Over the next month and a half, residents can expect to see a flurry of activity at 100 Wright Crescent, as staff at the local YMCA work to reopen the facility.
The staff at the YMCA of Eastern Ontario are readying to open the facility on Tuesday, Sept. 1, 2020, and have been given the go ahead to do so as the Kingston region moves into Stage Three of the Provinicial Framework for Reopening, which begins on Friday, Jul. 17, 2020.
“We’re really thrilled. We’ve been running emergency childcare services, we’ve been opening up our childcare operations, we’ve been managing programs and services online and virtually, working at food banks, and calling our members and our vulnerable populations to check in,” said Rob Adams, CEO of the YMCA of Eastern Ontario.
“But to be able to make this announcement, you know, maybe there’s a bit of light at the end of the tunnel! And so we can take a few weeks to prepare properly and safely, because that’s our first priority – to ensure that when people come back they feel safe and secure while at the same time enjoying all the services that the Y offers.”
Adams said the staff with the Y have already been hard at work putting some things in place in terms of moving things around within their spaces to allow for physical distancing, and installing Plexiglas around the front desk. They are now moving into implementing way-finding markers, but, more importantly, taking the time between now and the beginning of September to ensure their staff are brought back to work slowly to allow for proper training.
“The staff themselves have their own personal lives they’ve got to get sorted, too, before coming back. So, to call them back to quickly would be unfair. And also, because we’ve been closed since March, we have to work with Public Health and our other stakeholders to ensure that everything opens safely. We have pools to open, and that’s the sort of thing that takes a little bit more time,” Adams expressed.
“We think we’ve done things very well through this pandemic in terms of taking our time, staying connected, and so we don’t want this last hurdle to be too rushed.”
Adams explained that, on top of safety, there are other reasons to bring staff back and reopen at a steady rate.
“Unfortunately, this pandemic has had an impact on everything, from charities to businesses to small business, so we had an all staff town hall before this public announcement and I shared with them that this opening is going to be a phased approach. And so not everybody will come back at the same time, because we’re not sure how many members will come back all at once,” he said.
Adams noted that the YMCA’s operating hours will be altered somewhat at the beginning, and that, as they move through their opening stages, they are hopeful they’ll be able to open more hours and offer more programming, thus bringing more staff back to work.
“But to say that this hasn’t or won’t have a financial impact on the YMCA wouldn’t be a fair statement. It has and it will.
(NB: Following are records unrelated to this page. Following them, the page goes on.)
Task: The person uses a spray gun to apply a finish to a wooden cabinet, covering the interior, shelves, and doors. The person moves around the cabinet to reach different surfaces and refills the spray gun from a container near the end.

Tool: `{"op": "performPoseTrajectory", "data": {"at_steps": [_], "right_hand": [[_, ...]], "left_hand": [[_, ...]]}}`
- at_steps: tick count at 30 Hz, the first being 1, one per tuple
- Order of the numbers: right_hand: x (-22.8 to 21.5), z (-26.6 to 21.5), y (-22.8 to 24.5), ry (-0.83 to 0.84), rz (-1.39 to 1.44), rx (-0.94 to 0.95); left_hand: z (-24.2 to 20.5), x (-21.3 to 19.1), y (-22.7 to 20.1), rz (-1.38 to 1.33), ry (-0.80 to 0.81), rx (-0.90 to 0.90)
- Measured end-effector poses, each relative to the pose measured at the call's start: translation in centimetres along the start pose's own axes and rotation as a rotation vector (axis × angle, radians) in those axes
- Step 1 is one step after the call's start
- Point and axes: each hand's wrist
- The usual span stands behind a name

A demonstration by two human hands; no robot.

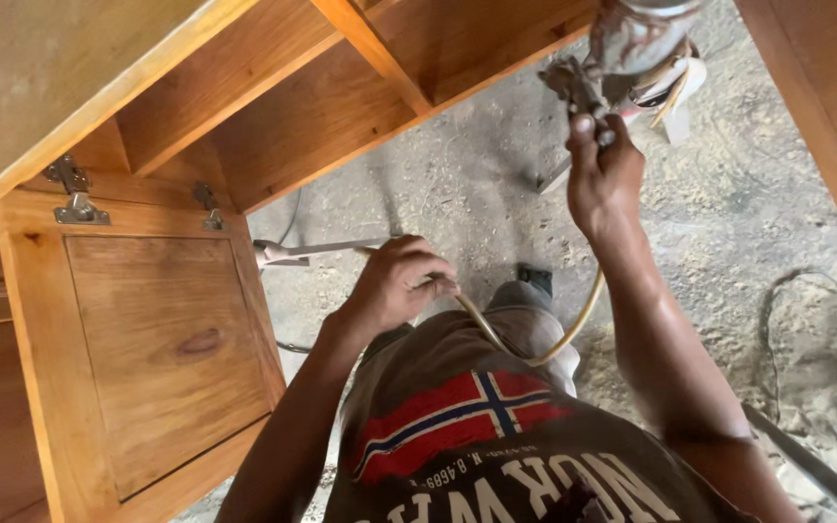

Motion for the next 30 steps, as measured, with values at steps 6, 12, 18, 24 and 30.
{"op": "performPoseTrajectory", "data": {"at_steps": [6,12,18,24,30], "right_hand": [[6.3,2.4,1.6,0.247,0.111,-0.059],[8.7,5.4,2.4,0.196,0.102,0.007],[5.3,7.8,0.4,0.000,0.213,-0.175],[1.2,7.8,1.8,-0.109,0.489,-0.085],[1.7,5.1,1.6,0.043,0.156,-0.022]], "left_hand": [[1.6,-1.0,-0.4,0.081,-0.110,-0.050],[1.4,-1.2,-1.1,0.049,-0.221,-0.054],[0.9,-1.0,-0.9,0.051,-0.193,-0.052],[1.0,-1.5,-1.9,0.082,-0.085,0.060],[2.1,-1.5,-2.8,0.064,-0.069,-0.045]]}}
Point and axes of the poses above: each hand's wrist, its own z-axis towards the middle knuckle, its own x-axis out of the palm, y = z × x, and after that the axes turned 9 degrees about -y, right-handed
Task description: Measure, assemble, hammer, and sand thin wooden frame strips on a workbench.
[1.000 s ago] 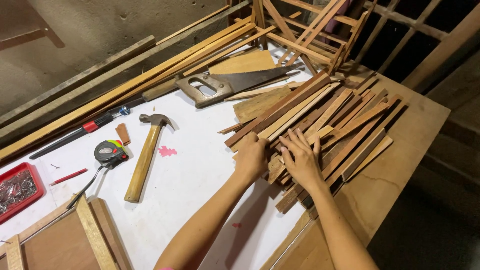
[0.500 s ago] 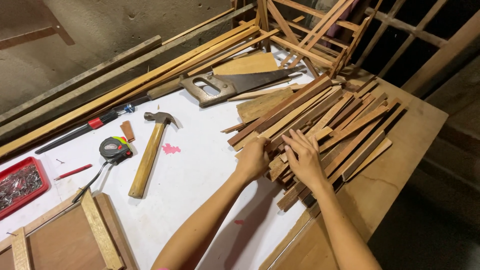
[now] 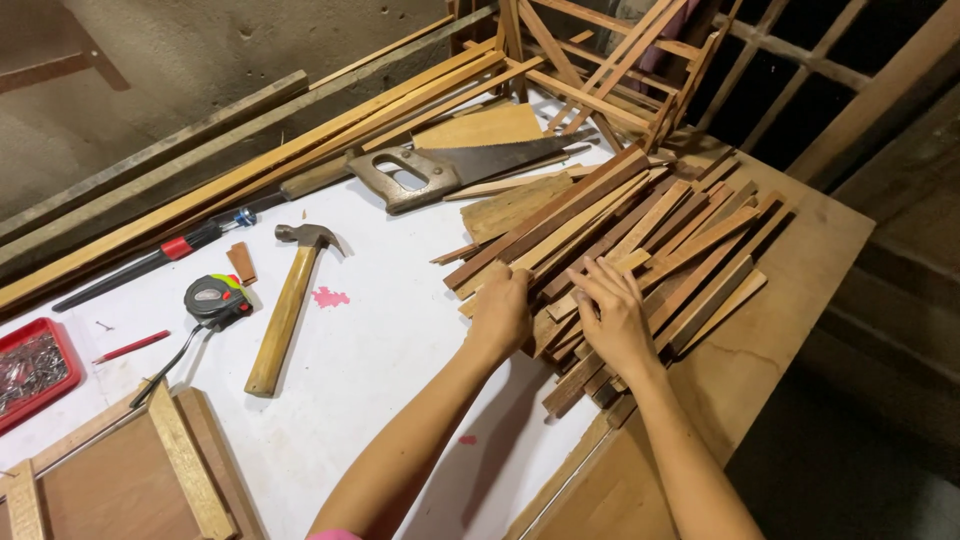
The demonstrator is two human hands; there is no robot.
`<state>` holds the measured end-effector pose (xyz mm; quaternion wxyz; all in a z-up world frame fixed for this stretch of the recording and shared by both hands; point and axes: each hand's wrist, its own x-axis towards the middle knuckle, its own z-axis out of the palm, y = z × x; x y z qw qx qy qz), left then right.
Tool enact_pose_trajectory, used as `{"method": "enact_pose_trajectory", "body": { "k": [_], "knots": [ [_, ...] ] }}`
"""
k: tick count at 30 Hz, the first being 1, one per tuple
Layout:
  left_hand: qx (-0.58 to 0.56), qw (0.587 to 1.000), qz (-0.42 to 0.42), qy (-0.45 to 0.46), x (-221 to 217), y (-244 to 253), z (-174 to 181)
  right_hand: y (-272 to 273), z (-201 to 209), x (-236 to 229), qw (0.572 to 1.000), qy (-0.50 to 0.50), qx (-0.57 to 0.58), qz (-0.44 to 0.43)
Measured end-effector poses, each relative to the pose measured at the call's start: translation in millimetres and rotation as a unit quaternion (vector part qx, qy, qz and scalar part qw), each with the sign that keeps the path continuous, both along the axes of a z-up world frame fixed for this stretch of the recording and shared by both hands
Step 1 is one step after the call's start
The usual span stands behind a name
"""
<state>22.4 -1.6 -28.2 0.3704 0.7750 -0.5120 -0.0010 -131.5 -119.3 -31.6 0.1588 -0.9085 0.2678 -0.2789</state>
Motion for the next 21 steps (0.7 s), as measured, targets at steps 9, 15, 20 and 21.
{"method": "enact_pose_trajectory", "body": {
  "k": [9, 15, 20, 21],
  "knots": [
    [0.049, 0.995, 0.021, 0.088, -6.9, 58.1, 62.7, 18.4, 3.9, 32.9, 0.992, -0.050, -0.099, 0.055],
    [0.044, 0.995, 0.066, 0.064, -5.2, 101.0, 63.3, 42.4, 14.0, 47.6, 0.973, -0.111, -0.184, 0.088],
    [-0.003, 0.994, 0.108, 0.015, -6.7, 148.0, 63.6, 82.6, 37.4, 59.6, 0.964, -0.122, -0.187, 0.141],
    [-0.011, 0.993, 0.120, 0.006, -6.8, 158.2, 64.1, 86.3, 33.2, 64.1, 0.963, -0.119, -0.188, 0.154]
  ]
}}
It’s going to be very important for us to operate very, very fiscally responsibly,” he said.
Adams said that those who have been using the YMCA on Wright Crescent for years will certainly notice some changes – but he underlined that the core mission and values of the Y will not change. Some of the equipment has been removed to allow for physical distancing, and class sizes are likely to be smaller, as they follow the directives of Public Health and the province.
“But what won’t change is the experience people have coming to the Y. It’s been made very clear that people don’t want to have their experience micromanaged, so we’re not going to expect people to book their visit with us,” Adams explained, noting that the YMCA of Eastern Ontario did a survey of their clients with a good sample size responding to help shape their plans for reopening.
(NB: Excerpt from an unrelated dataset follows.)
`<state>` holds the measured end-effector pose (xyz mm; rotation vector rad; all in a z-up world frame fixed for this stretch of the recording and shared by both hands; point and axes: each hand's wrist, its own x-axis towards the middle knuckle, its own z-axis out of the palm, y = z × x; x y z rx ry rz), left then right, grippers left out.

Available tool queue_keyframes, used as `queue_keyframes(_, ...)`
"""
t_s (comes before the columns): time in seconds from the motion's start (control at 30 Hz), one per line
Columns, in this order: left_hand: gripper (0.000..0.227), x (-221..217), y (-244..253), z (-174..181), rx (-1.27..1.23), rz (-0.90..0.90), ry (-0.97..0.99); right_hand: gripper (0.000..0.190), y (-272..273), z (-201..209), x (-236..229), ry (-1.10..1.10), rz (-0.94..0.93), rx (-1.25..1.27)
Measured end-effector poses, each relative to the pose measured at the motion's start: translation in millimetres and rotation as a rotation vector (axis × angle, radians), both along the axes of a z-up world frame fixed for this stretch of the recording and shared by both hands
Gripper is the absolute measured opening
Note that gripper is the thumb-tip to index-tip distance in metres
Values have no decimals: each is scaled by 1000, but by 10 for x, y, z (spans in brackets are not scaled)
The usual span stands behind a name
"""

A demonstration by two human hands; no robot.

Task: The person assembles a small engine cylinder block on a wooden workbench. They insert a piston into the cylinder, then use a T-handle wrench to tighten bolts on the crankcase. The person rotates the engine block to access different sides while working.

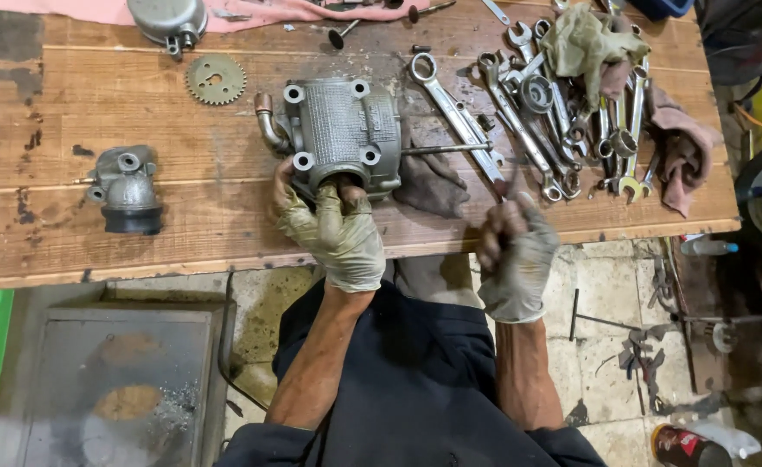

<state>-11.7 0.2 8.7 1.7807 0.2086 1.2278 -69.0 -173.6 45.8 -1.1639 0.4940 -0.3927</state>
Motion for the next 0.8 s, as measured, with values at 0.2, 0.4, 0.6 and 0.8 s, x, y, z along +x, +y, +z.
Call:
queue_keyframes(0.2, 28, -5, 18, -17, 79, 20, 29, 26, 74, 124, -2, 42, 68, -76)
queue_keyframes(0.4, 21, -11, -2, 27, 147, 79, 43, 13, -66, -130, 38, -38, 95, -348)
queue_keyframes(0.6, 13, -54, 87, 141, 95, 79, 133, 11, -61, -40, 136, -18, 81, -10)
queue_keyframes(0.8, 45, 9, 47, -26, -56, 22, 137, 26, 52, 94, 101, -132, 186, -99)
“People are going to have free reign of when they come in, but when they come in, there may be capacity issues. Hopefully, and part of the reason why we’re delaying our opening to September, is that maybe the capacity size of 50 may be expanded in the next six weeks he said,” he said.
Programming for the reopening is not finalized yet, but Adams said they plan to provide weekly updates to their members, and programs will be available when they open on September 1.
“So more details will follow, but we do anticipate having a drop-in fitness class, an aquatic schedule, and maybe some small group kid’s activities,” Adams said.
And, as Kingston is currently under a mandatory masking policy, those using the facilities at the Y will need to wear a mask in common areas, such as hallways and change rooms. People will not be required to wear masks when exercising, swimming, or participating in fitness classes.
The hours of operation will also change as time goes on and staff are able to gauge the number of people attending the Y to engage in programming and services, Adams explained. For now, there will be a two-hour midday window where the Y will be closed to allow for extra deep cleaning. The Y will also be open for hours that are in high demand, including weekends and evenings, but people should expect some wait times due to capacity, and be prepared to expect changes in operational hours as the reopening progresses.
Adams advises the public to stay tuned to the Y’s social media channels and website for updates between now and September 1.
And, while the facility on Wright Crescent might look a little different inside since it was forced to close on Sunday, Mar. 15, 2020 due to the pandemic, the very thing that draws people to the YMCA will remain, Adams expressed.
“People can expect is physical changes in terms of social distancing and class sizes. What will stay the same is the same welcoming environment that people have come to appreciate about the Y, and its mission,” he said.
The YMCA location in Brockville will also open on Tuesday, Sept. 1, 2020.